• **WHAT IS REQUIRED**
Would you please copy every line below that includes the string "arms"?

• **GIVEN DATA**

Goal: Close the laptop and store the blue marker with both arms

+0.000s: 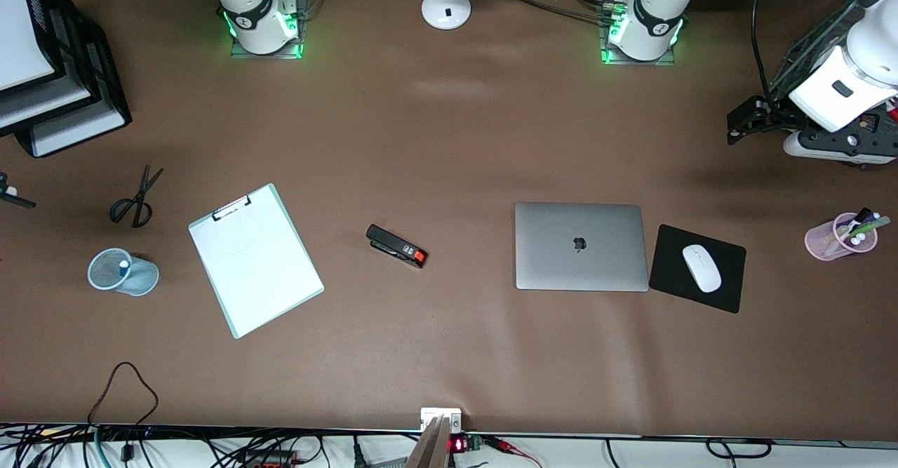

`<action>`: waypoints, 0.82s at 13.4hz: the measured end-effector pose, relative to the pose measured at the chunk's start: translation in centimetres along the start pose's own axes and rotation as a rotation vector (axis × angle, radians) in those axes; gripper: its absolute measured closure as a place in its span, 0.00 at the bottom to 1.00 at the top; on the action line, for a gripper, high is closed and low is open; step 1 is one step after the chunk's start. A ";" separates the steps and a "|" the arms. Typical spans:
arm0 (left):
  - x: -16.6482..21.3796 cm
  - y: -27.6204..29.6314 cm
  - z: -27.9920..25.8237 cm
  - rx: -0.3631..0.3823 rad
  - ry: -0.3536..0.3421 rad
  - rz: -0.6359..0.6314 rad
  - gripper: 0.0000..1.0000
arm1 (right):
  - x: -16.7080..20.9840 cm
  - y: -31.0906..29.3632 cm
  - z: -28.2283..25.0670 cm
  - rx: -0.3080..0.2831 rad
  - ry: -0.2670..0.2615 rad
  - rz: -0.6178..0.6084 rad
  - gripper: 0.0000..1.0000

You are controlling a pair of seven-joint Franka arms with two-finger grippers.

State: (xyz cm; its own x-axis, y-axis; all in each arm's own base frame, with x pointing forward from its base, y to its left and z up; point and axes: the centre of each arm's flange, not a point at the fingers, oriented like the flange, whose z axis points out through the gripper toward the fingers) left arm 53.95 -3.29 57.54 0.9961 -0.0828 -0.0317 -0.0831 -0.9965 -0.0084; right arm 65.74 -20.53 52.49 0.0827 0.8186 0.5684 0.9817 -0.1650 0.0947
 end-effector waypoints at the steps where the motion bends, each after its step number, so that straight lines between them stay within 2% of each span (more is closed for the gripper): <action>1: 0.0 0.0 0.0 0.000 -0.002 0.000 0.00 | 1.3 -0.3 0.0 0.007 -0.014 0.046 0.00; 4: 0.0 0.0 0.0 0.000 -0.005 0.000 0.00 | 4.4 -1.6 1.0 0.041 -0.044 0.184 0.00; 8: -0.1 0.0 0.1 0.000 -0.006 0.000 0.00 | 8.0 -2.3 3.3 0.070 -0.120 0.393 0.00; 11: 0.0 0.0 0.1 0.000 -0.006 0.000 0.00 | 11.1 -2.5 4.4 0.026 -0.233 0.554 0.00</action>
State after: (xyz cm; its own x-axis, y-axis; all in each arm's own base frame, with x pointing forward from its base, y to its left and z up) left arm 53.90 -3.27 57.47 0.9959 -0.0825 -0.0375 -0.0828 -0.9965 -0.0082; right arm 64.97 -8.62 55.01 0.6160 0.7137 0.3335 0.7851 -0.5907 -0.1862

• **THE COMPLETED TASK**
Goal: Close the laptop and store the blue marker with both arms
`<action>`: waypoints, 0.82s at 13.4hz: the measured end-effector pose, relative to the pose measured at the chunk's start: translation in centimetres along the start pose's own axes and rotation as a rotation vector (axis × angle, radians) in those axes; gripper: its absolute measured closure as a place in its span, 0.00 at the bottom to 1.00 at the top; on the action line, for a gripper, high is closed and low is open; step 1 is one step after the chunk's start. A ";" separates the steps and a "|" the arms. Typical spans:
You are controlling a pair of seven-joint Franka arms with two-finger grippers.

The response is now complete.